**Work to complete:** Lift out, unaltered, the lines of the material below between the line holding "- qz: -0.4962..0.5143" and the line holding "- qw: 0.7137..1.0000", counting both.

**Dataset records:**
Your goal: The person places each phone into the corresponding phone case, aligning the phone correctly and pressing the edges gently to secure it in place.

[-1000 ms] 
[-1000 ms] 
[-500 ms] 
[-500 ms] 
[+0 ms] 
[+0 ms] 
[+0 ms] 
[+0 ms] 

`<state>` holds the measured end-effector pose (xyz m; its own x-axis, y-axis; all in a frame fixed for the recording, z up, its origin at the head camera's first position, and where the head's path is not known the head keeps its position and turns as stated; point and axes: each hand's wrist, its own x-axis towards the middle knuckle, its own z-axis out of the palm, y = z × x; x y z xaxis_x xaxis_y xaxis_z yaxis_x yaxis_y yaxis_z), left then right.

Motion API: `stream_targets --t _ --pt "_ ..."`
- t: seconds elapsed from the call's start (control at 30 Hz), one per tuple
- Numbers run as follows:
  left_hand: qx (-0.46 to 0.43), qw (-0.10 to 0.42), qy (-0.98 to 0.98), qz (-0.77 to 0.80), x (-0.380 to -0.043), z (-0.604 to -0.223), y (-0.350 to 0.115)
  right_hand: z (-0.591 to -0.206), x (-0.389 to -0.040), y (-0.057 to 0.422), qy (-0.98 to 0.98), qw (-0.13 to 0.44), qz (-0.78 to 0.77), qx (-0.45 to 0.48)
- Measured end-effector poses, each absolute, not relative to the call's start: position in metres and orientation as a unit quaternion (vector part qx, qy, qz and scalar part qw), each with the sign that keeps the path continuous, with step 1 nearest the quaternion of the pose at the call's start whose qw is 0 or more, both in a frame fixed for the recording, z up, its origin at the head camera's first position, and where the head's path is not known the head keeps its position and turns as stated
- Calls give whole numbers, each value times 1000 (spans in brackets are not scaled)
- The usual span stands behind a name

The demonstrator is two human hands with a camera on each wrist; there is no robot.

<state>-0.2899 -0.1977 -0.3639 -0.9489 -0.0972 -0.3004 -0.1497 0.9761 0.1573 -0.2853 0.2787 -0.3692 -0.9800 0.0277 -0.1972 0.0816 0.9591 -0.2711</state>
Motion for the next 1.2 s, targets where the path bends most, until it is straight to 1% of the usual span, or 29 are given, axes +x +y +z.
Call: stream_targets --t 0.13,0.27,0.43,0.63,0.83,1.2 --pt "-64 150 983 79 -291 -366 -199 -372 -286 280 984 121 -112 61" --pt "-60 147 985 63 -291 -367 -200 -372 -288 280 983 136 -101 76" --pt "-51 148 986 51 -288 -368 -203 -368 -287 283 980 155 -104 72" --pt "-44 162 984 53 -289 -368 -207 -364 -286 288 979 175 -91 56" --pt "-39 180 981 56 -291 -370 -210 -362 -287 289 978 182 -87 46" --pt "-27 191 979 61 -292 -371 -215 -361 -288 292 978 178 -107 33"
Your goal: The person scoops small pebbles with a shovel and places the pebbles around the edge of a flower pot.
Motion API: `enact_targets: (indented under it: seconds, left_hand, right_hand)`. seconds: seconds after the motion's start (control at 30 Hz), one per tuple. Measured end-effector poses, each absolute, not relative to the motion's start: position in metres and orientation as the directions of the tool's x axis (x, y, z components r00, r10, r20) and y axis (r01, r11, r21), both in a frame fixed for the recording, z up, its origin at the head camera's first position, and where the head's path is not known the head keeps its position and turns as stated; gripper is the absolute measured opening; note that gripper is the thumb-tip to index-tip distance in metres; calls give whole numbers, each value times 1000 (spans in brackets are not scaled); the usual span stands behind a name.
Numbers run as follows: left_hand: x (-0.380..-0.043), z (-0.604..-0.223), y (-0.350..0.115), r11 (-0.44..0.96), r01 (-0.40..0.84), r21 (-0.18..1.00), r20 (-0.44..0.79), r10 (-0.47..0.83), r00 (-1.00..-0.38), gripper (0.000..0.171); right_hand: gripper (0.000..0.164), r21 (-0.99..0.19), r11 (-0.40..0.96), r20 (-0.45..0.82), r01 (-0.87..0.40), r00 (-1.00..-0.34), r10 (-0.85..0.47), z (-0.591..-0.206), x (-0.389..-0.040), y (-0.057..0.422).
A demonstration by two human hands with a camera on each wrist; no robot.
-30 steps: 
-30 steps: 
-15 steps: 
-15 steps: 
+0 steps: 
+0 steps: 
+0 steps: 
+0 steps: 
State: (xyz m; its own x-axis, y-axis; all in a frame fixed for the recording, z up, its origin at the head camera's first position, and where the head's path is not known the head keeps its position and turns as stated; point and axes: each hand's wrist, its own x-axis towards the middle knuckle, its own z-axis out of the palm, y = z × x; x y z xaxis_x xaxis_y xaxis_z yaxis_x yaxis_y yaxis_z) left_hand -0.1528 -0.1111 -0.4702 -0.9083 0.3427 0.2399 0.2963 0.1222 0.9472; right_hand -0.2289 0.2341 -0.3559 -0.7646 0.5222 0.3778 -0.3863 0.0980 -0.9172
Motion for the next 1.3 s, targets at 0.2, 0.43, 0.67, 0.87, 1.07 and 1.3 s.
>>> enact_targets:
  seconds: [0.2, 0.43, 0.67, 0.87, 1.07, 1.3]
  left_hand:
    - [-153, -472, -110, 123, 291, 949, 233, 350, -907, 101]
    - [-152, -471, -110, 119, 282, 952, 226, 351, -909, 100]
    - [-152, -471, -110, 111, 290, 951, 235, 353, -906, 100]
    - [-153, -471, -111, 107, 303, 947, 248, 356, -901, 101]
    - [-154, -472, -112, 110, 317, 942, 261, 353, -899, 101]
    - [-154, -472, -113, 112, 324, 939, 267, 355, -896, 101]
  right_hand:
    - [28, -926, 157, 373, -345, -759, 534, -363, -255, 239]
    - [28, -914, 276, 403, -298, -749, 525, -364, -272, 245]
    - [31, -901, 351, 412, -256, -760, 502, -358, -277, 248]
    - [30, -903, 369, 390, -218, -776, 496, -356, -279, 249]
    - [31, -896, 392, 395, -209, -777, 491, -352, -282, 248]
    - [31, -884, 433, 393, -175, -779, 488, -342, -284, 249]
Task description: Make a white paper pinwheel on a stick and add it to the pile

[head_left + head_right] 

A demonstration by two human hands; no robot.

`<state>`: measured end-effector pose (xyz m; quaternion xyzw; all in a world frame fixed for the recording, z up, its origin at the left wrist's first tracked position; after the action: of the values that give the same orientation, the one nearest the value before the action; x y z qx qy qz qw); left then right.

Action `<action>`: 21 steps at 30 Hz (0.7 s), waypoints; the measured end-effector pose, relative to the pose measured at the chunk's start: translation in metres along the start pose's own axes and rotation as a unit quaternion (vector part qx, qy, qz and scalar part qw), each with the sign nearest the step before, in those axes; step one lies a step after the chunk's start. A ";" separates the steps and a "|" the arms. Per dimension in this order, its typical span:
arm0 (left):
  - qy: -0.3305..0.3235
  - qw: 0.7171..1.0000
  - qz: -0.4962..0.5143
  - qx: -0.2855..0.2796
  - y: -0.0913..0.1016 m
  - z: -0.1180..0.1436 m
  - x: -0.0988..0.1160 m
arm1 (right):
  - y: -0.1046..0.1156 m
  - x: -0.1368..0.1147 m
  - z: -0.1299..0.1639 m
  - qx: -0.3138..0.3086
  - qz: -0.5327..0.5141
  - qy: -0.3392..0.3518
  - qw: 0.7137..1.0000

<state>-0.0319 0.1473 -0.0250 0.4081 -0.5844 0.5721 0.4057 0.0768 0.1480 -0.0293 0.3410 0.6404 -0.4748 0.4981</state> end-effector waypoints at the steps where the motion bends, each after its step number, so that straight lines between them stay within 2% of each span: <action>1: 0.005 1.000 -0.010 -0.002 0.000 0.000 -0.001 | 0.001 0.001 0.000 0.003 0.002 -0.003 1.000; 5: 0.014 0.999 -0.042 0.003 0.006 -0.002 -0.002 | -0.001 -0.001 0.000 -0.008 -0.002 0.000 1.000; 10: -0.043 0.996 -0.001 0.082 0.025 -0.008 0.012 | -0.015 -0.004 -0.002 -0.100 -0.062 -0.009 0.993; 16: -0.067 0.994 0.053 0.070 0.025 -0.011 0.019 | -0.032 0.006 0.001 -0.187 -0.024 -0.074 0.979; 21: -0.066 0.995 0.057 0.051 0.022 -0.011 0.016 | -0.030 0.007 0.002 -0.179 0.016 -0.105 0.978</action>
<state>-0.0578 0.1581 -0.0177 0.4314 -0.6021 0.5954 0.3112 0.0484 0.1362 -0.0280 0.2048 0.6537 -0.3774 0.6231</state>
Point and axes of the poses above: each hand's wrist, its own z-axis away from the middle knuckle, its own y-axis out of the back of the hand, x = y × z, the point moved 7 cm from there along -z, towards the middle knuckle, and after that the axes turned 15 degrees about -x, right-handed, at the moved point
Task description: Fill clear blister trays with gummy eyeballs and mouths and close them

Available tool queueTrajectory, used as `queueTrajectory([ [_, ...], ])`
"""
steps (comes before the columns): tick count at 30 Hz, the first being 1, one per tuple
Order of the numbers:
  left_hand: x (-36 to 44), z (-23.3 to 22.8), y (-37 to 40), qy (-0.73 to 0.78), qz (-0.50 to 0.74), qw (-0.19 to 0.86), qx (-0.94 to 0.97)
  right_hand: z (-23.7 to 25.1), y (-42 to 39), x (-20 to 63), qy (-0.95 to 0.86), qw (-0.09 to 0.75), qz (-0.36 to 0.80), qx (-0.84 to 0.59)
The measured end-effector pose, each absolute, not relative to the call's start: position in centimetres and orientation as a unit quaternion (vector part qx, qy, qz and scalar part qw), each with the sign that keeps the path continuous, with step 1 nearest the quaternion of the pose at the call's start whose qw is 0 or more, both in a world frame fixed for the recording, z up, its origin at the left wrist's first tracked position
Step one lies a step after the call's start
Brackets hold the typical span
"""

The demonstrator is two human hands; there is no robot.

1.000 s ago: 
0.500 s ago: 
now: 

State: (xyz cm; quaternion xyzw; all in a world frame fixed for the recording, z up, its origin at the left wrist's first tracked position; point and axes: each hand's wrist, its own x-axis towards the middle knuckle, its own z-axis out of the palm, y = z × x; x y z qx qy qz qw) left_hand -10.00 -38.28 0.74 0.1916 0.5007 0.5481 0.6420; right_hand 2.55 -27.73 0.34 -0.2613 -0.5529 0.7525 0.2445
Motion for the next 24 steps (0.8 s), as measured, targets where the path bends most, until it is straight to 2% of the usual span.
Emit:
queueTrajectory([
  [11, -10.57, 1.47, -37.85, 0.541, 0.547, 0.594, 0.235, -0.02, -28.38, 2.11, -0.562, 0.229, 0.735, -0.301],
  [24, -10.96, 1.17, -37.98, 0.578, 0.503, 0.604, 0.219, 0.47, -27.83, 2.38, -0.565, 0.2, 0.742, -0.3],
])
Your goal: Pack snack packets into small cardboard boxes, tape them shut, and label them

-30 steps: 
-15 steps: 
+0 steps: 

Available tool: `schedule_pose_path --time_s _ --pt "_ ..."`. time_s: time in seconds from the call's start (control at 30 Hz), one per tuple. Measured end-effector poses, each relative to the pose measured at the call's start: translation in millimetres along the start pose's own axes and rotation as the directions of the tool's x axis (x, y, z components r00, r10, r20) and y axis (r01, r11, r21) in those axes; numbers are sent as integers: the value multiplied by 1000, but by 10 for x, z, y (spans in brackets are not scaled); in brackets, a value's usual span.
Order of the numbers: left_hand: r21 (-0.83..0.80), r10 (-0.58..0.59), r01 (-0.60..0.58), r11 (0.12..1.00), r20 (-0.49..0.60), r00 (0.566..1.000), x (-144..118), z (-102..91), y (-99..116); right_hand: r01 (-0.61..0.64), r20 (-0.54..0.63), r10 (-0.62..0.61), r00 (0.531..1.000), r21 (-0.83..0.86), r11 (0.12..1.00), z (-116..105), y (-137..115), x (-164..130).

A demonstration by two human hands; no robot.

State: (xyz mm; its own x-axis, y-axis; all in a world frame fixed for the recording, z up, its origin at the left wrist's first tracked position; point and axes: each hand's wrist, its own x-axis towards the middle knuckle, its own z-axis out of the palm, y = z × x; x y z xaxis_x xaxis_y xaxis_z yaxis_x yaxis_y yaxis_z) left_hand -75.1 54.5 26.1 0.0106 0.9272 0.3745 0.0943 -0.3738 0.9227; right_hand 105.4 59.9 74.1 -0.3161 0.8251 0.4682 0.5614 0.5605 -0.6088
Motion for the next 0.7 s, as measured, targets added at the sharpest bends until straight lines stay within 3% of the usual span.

**The answer:**
  - qz: -0.4962..0.5143
  - qx: -0.2855..0.2796
  - y: -0.0913..0.1016 m
  - z: -0.1180..0.1436 m
  - x: -0.0988..0.1160 m
arm1 (right):
  - y: -0.1046..0.1156 m
  - x: -0.1368..0.1147 m
  - z: -0.1299..0.1639 m
  - qx: -0.3138..0.3086
  - qz: -0.5327..0.5141
  - qy: -0.3392..0.3518
  - qw: 0.7137..1.0000

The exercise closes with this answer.